*** Block opens ***
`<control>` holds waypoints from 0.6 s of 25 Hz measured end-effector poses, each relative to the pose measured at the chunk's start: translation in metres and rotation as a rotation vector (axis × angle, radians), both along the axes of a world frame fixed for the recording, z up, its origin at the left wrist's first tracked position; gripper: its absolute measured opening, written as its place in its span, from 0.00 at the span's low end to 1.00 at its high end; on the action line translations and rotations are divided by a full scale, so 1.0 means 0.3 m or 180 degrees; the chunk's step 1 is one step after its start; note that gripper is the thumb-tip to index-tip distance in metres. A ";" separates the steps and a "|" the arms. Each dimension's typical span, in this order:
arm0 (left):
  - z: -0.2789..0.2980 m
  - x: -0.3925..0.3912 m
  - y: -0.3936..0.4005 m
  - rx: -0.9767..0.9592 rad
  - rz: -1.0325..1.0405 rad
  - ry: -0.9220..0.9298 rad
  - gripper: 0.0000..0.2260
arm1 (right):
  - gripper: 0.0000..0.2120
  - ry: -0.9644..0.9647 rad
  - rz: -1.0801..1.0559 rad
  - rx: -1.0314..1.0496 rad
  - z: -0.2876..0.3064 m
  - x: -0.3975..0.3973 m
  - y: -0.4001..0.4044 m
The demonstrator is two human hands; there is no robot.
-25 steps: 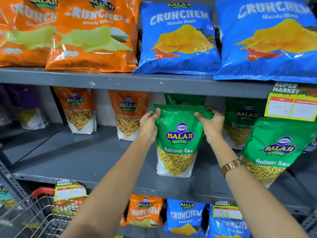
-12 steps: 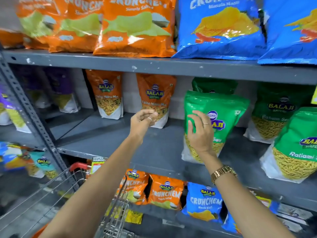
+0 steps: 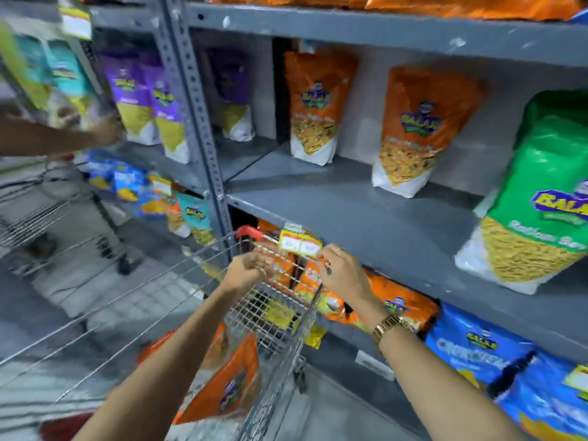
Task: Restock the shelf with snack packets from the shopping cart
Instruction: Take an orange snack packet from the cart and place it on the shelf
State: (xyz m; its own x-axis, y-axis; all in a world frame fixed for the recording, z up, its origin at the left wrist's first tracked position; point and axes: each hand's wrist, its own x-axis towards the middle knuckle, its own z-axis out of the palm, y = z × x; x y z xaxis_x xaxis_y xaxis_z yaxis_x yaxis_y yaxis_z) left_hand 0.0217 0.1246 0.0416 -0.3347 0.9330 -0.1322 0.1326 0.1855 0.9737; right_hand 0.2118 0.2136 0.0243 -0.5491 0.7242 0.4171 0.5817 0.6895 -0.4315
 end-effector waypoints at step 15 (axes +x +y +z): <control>-0.406 -0.246 -0.390 -0.2999 -0.2025 0.1038 0.16 | 0.15 -0.2461 0.1340 -0.1413 -0.340 -0.377 -0.245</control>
State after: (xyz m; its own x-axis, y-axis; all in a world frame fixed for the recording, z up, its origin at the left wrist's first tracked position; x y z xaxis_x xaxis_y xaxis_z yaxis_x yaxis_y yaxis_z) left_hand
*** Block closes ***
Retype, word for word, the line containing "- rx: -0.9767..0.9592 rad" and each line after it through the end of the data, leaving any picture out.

§ **RESPONSE AREA**:
  - rx: -0.9767..0.9592 rad
  - rz: -1.0325..1.0405 rad
  - ry: -0.9220..0.9298 rad
  - gripper: 0.0000..0.2260
arm1 (right):
  - gripper: 0.0000..0.2120
  - ry: -0.9644..0.9647 rad
  - rz: -1.0801..1.0559 rad
  - rx: -1.0314..1.0496 rad
  - z: -0.2876..0.3064 m
  - x: -0.3975..0.3973 m
  - y: -0.4001..0.4044 m
The demonstrator is two human hands; there is no robot.
-25 steps: 
-12 steps: 
+0 steps: 
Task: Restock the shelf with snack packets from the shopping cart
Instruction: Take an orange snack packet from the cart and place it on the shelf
State: (xyz m; its own x-axis, y-axis; all in a world frame fixed for the recording, z up, its origin at the left wrist's first tracked position; point and axes: each hand's wrist, its own x-axis towards the middle knuckle, its own z-axis out of the palm, y = z × x; x y z xaxis_x xaxis_y xaxis_z yaxis_x yaxis_y yaxis_z) left_hand 0.0217 0.1246 0.0416 -0.3347 0.9330 -0.1322 0.1326 0.1855 0.9737; right_hand 0.2118 0.2136 0.0243 -0.5491 0.7242 0.4171 0.5817 0.6895 -0.4315
 end-effector waypoints at step 15 (axes +x +y +z): <control>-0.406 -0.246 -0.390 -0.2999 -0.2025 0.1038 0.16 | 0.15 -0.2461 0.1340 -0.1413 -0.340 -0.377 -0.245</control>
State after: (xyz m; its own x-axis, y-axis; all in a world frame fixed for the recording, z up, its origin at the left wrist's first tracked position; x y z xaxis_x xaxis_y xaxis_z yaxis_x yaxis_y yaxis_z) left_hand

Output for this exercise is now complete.